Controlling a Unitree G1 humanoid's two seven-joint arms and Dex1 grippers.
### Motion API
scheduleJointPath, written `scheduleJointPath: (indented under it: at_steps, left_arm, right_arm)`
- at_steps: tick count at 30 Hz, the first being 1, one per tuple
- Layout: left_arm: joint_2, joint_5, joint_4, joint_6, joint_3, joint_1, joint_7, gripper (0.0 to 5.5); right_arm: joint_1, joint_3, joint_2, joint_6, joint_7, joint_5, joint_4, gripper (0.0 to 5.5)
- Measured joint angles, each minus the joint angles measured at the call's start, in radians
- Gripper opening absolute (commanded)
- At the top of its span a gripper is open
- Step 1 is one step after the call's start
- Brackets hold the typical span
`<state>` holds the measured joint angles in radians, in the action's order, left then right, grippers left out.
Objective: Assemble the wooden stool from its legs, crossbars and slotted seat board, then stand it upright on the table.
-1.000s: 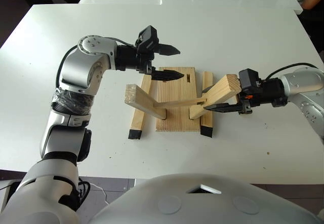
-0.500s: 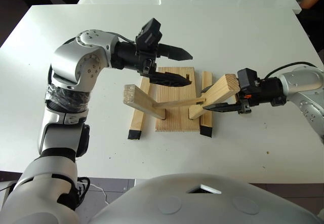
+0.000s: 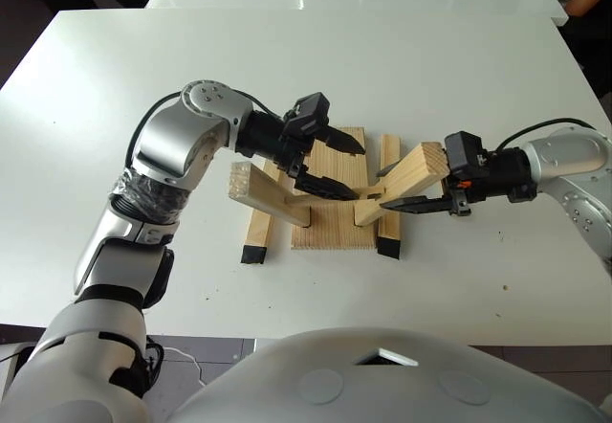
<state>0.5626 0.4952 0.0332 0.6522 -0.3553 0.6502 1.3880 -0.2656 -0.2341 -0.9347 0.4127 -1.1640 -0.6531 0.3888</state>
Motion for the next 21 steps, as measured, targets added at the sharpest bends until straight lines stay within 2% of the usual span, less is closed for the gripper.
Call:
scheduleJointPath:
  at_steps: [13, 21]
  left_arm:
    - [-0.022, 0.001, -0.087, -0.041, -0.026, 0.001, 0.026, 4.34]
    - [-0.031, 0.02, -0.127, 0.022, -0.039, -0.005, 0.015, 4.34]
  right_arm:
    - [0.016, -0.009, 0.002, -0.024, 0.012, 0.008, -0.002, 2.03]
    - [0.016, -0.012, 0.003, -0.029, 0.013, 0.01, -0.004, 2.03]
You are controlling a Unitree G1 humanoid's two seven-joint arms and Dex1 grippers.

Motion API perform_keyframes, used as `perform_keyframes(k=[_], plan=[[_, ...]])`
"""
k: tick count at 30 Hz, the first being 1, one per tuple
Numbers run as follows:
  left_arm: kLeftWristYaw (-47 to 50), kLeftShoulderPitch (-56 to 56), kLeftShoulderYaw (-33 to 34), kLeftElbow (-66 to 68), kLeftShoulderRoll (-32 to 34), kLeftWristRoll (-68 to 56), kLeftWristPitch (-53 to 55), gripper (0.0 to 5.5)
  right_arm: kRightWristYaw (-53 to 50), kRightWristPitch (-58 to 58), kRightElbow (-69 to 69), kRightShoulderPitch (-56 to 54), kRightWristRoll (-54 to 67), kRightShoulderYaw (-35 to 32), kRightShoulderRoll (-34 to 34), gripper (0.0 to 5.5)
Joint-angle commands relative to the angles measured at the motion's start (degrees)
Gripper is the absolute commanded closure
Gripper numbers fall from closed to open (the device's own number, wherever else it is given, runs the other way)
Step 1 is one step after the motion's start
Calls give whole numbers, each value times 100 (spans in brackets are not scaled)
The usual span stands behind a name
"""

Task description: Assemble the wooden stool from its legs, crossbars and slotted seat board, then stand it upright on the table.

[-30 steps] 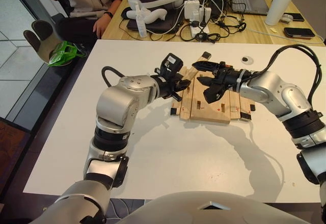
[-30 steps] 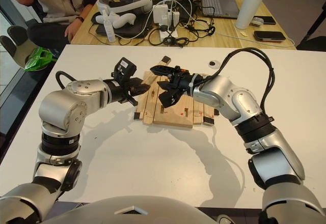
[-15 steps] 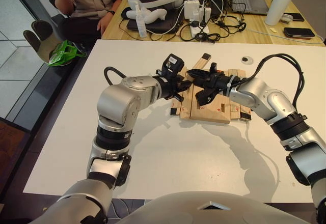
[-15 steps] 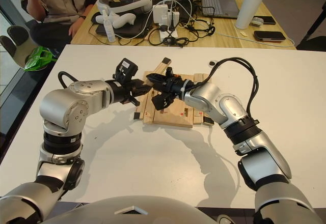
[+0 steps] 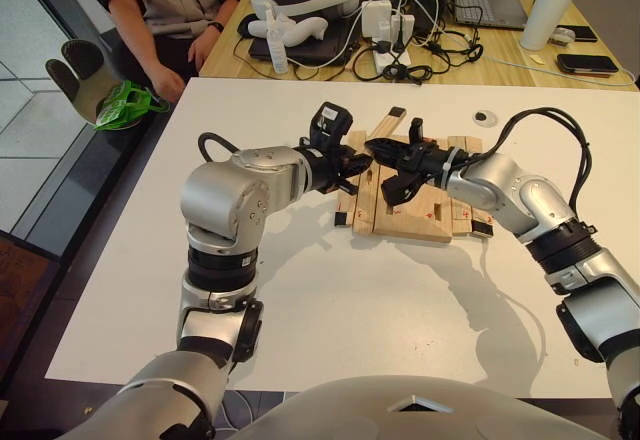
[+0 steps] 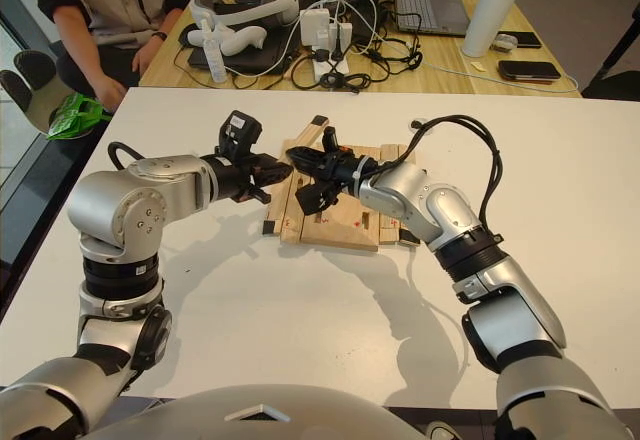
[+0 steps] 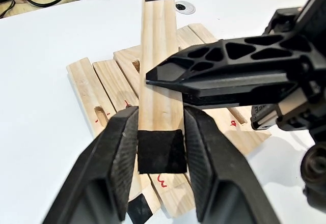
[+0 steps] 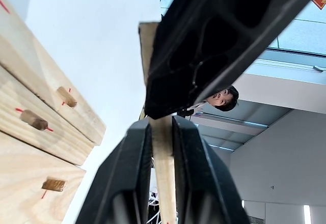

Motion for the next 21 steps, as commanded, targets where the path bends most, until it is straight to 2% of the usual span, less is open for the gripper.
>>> perform_keyframes(k=[1, 4, 7, 12, 14, 17, 21], plan=[[-191, -49, -168, -233, 42, -196, -311, 357, 25, 108, 298, -150, -12, -29, 28, 510], [-135, -44, -176, -170, 85, -192, -298, 306, -9, 146, 440, -181, 35, -48, 41, 510], [-40, -67, -11, -97, 78, -184, -371, 303, 179, 383, 457, -141, 325, -238, 66, 510], [759, -215, 892, 285, -239, 155, -1110, 303, 820, 1990, 43, 490, 2314, -1607, 375, 510], [1153, -312, 1219, 470, -436, 282, -1487, 303, 930, 2910, -572, 812, 3189, -2135, 747, 510], [1559, -346, 1387, 659, -713, 396, -1988, 303, 731, 4877, -1872, 1283, 4996, -3136, 1694, 510], [2113, 57, 1465, 728, -1113, 583, -2501, 303, 10, 6091, -2887, 1760, 5880, -3652, 2447, 510]])
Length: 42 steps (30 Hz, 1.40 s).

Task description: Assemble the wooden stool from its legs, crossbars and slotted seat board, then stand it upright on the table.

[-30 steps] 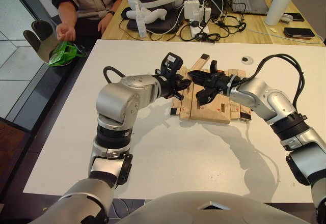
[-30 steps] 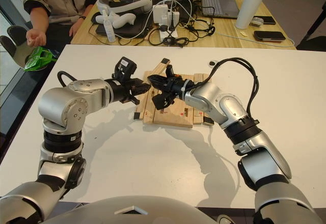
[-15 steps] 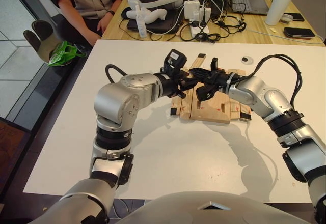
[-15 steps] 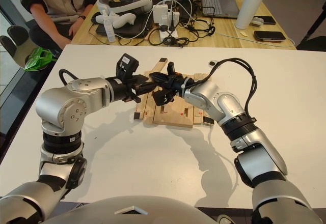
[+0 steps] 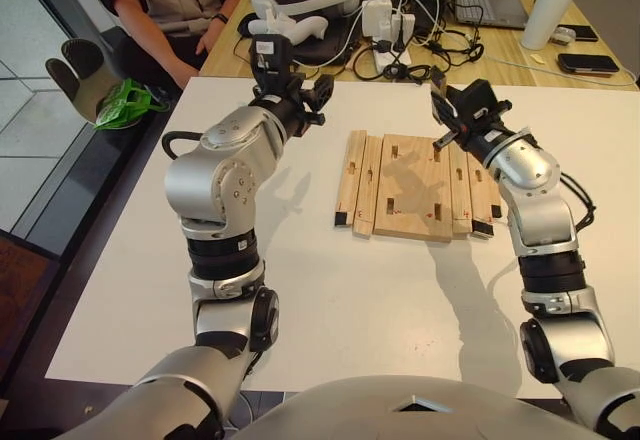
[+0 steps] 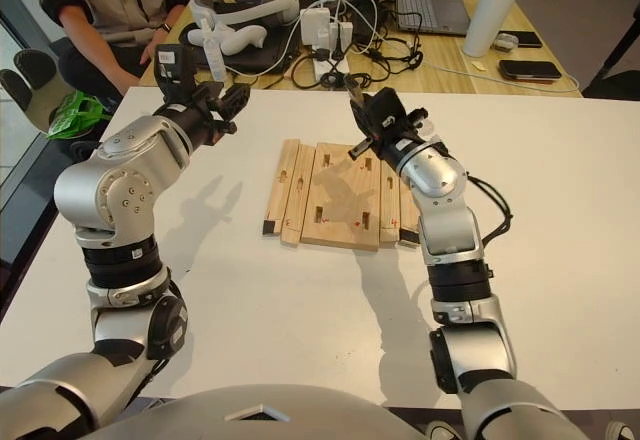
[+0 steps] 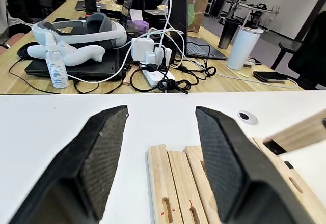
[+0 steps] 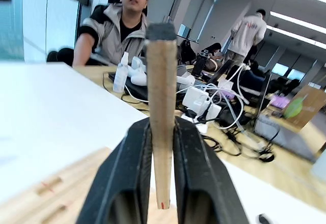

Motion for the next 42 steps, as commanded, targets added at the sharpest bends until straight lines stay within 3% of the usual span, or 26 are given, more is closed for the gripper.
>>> perform_keyframes(k=[1, 6, 15, 29, 39, 42], plan=[[580, 435, 45, 118, -416, 276, -524, 303, -859, 1140, -992, 502, 691, -524, 718, 510], [785, 948, -233, -7, -602, 486, -1104, 303, -1387, 1279, -1535, 880, 476, -241, 805, 510], [591, 355, -317, 621, -256, 756, -2126, 303, 389, 1909, -2339, 1227, 1841, 461, 32, 510], [417, 319, -1130, 281, -879, 565, -1623, 303, 442, 1482, -1665, 577, 1788, 1063, 138, 510], [415, 209, -885, 315, -636, 608, -1588, 303, 189, 1339, -1535, 471, 1670, 962, 157, 510], [544, 152, -449, 385, -415, 623, -1709, 303, -578, 1346, -1569, 622, 1177, 600, 67, 510]])
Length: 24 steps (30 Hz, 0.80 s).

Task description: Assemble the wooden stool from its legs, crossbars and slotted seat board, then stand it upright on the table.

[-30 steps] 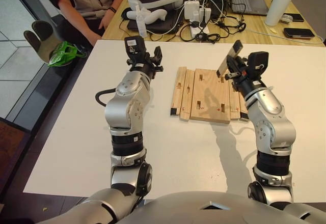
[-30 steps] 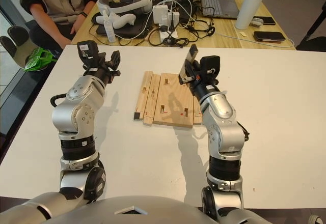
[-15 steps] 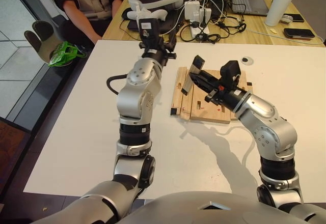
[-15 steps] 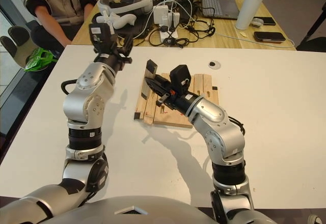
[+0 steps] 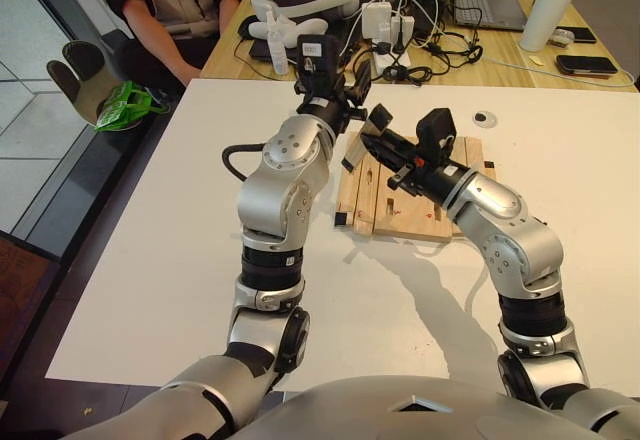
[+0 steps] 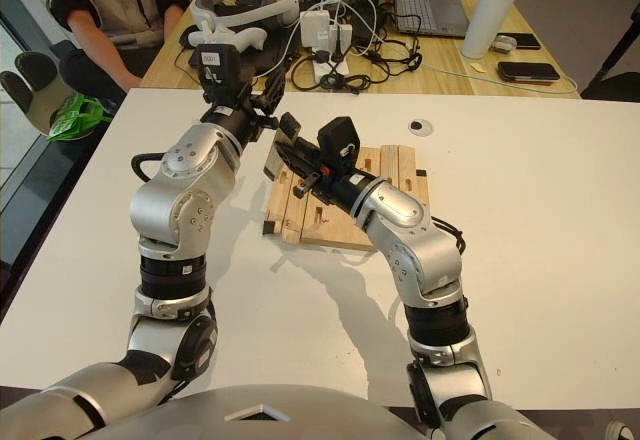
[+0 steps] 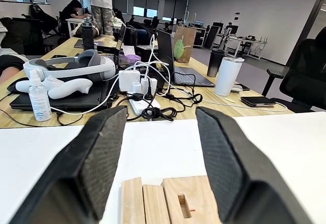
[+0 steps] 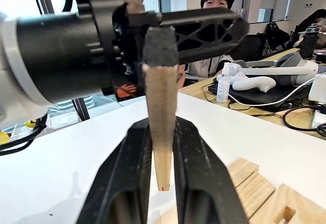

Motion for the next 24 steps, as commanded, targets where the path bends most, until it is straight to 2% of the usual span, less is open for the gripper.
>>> perform_keyframes(k=[1, 4, 7, 13, 16, 24], plan=[[194, -145, 600, 116, 296, 14, -99, 303, -957, 42, -88, 142, -588, -493, -114, 510], [369, -126, 985, 96, 322, -66, -119, 303, -1627, 200, -192, 401, -971, -759, -101, 510], [457, -43, 1073, 25, 299, -101, -82, 303, -2275, 348, -132, 530, -1532, -879, -153, 510], [563, 81, 1088, -93, 245, -119, -14, 303, -3006, 602, 150, 496, -2904, -640, -651, 510], [592, 94, 1095, -100, 245, -132, -7, 303, -3024, 828, 305, 385, -3157, -615, -688, 510], [533, 67, 994, -99, 307, -130, 45, 303, -2693, 978, -123, 472, -2632, -742, 72, 510]])
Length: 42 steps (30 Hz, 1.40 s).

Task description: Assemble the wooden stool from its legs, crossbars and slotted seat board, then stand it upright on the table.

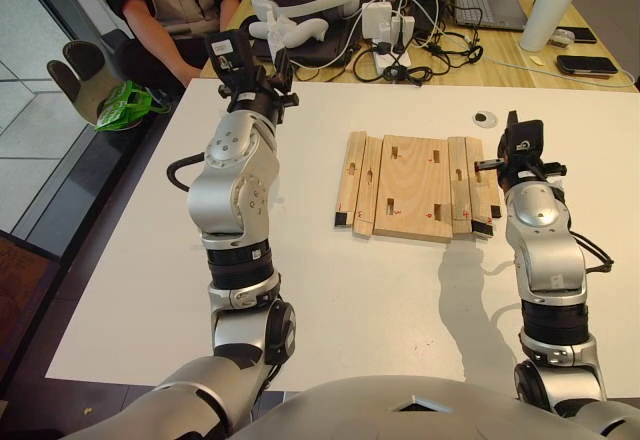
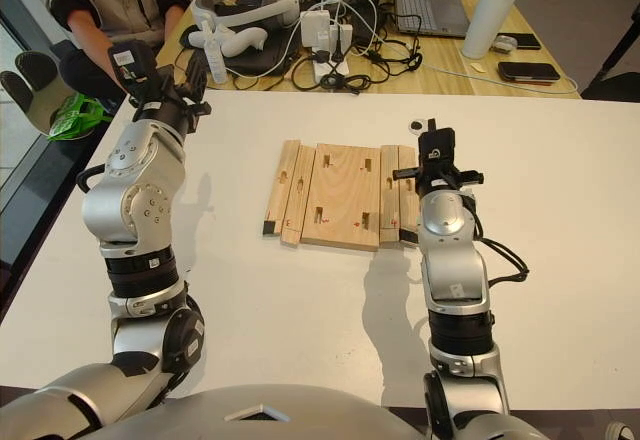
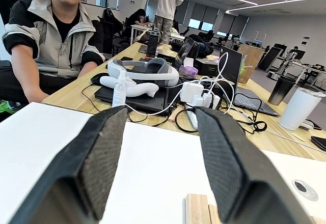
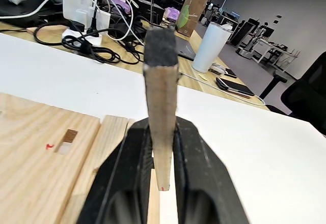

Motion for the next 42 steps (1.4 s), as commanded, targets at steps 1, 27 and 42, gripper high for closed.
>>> perform_keyframes(k=[1, 27, 42], plan=[[-8, 8, -112, -70, 20, -15, 159, 303, 93, 183, -214, 7, 333, -144, 429, 510], [-86, 122, -637, -161, 27, 151, 224, 303, 765, -287, -174, -295, 872, -222, 308, 510], [-185, 92, -683, -141, 88, 193, 268, 303, 486, -252, 223, -435, 911, 81, 845, 510]])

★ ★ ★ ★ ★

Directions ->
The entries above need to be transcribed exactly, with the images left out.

Task solution ->
Controlling a Unitree G1 humanoid's two seven-joint arms and Dex1 grippers.
### Motion API
scheduleJointPath, written `scheduleJointPath: (indented under it: at_steps, left_arm, right_arm)`
- at_steps: tick count at 30 Hz, the first being 1, one per tuple
- Layout: left_arm: joint_2, joint_5, joint_4, joint_6, joint_3, joint_1, joint_7, gripper (0.0 to 5.5); right_arm: joint_1, joint_3, joint_2, joint_6, joint_7, joint_5, joint_4, gripper (0.0 to 5.5)
- Measured joint angles, each minus the joint angles measured at the call's start, in radians
- Gripper opening absolute (commanded)
- At the top of its span a gripper is open
- Step 1 is one step after the call's start
- Brackets hold the typical span
`<state>` holds the measured joint angles in radians, in the action's order, left then right, grippers left out.
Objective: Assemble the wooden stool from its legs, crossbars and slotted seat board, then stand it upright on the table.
-1.000s: 
-0.500s: 
+0.000s: 
<state>0.5626 0.4952 0.0332 0.6522 -0.3553 0.6502 1.3880 -0.2656 -0.2341 -0.9347 0.4127 -1.1640 -0.6531 0.3888</state>
Motion for the next 21 steps, as measured, targets added at the sharpest bends until straight lines stay within 2% of the usual span, less is closed for the gripper.
Call:
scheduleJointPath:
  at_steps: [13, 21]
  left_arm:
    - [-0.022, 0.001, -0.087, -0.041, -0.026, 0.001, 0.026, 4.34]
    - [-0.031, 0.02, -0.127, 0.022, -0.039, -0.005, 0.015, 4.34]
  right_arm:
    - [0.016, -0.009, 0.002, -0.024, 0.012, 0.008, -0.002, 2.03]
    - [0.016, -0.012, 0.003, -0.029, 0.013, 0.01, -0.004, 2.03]
You are controlling a Unitree G1 humanoid's two seven-joint arms and Dex1 grippers.

Motion API perform_keyframes, used as `perform_keyframes(k=[_], plan=[[_, ...]])`
"""
k: tick count at 30 Hz, the first being 1, one per tuple
Numbers run as follows:
  left_arm: kLeftWristYaw (-47 to 50), kLeftShoulderPitch (-56 to 56), kLeftShoulderYaw (-33 to 34), kLeftElbow (-66 to 68), kLeftShoulderRoll (-32 to 34), kLeftWristRoll (-68 to 56), kLeftWristPitch (-53 to 55), gripper (0.0 to 5.5)
  right_arm: kRightWristYaw (-53 to 50), kRightWristPitch (-58 to 58), kRightElbow (-69 to 69), kRightShoulderPitch (-56 to 54), kRightWristRoll (-54 to 67), kRightShoulderYaw (-35 to 32), kRightShoulderRoll (-34 to 34), gripper (0.0 to 5.5)
Joint-angle commands relative to the angles measured at the motion's start (degrees)
Gripper is the absolute commanded closure
Gripper numbers fall from closed to open (the device's own number, wherever else it is given, runs the other way)
Step 1 is one step after the motion's start
Calls give whole numbers, each value times 100 (spans in brackets are not scaled)
The usual span stands behind a name
"""

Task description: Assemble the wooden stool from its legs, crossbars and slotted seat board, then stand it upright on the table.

[-30 steps] 
[-30 steps] 
[-15 steps] 
[-15 steps] 
[+0 steps] 
[+0 steps] 
[+0 steps] 
[+0 steps] 

Motion for the next 21 steps, as commanded, targets where the path bends most, until it is straight to 2% of the usual span, less is open for the gripper.
>>> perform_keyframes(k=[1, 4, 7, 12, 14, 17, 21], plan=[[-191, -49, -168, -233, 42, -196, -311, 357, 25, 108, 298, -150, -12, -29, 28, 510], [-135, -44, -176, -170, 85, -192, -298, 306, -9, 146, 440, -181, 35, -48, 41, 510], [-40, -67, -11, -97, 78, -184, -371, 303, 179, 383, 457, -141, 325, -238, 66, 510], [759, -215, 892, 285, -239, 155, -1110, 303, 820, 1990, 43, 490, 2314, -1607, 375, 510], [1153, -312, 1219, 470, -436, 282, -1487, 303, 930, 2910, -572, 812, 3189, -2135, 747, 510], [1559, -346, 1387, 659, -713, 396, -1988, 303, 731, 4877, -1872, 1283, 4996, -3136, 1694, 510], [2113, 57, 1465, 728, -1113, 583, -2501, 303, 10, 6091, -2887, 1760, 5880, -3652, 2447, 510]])
Length: 42 steps (30 Hz, 1.40 s).

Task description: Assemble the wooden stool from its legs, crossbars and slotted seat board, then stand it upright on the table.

[-30 steps] 
[-30 steps] 
[-15 steps] 
[-15 steps] 
[+0 steps] 
[+0 steps] 
[+0 steps] 
[+0 steps] 

Motion for the next 42 steps, as commanded, targets added at the sharpest bends until straight lines stay within 3% of the usual span, or 26 are given, more is closed for the gripper.
>>> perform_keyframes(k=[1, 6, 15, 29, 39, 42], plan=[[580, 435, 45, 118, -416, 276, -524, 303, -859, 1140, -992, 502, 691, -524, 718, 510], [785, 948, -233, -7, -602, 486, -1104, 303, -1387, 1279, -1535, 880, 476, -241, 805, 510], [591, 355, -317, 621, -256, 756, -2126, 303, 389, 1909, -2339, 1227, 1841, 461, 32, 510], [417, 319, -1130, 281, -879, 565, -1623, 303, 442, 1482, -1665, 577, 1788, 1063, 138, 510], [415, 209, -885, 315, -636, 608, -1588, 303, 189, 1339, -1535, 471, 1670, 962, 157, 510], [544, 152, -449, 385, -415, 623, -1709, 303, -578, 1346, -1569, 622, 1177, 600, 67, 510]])
Length: 24 steps (30 Hz, 0.80 s).

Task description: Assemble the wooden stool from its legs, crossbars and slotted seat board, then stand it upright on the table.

[-30 steps] 
[-30 steps] 
[-15 steps] 
[-15 steps] 
[+0 steps] 
[+0 steps] 
[+0 steps] 
[+0 steps] 

Motion for the next 24 steps, as commanded, targets where the path bends most, until it is straight to 2% of the usual span, less is open for the gripper.
>>> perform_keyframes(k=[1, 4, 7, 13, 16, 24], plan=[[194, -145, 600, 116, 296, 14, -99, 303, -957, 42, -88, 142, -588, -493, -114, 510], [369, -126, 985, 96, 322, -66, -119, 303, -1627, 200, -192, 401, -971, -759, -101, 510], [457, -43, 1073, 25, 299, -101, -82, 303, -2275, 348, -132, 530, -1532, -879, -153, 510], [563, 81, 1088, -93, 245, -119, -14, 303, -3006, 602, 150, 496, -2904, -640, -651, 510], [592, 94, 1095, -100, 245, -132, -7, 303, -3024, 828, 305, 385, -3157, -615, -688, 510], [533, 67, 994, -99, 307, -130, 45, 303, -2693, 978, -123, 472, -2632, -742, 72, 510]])
Length: 42 steps (30 Hz, 1.40 s).

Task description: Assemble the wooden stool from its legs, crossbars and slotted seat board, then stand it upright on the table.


Motion for the next 42 steps (1.4 s), as commanded, targets at steps 1, 27 and 42, gripper high for closed.
>>> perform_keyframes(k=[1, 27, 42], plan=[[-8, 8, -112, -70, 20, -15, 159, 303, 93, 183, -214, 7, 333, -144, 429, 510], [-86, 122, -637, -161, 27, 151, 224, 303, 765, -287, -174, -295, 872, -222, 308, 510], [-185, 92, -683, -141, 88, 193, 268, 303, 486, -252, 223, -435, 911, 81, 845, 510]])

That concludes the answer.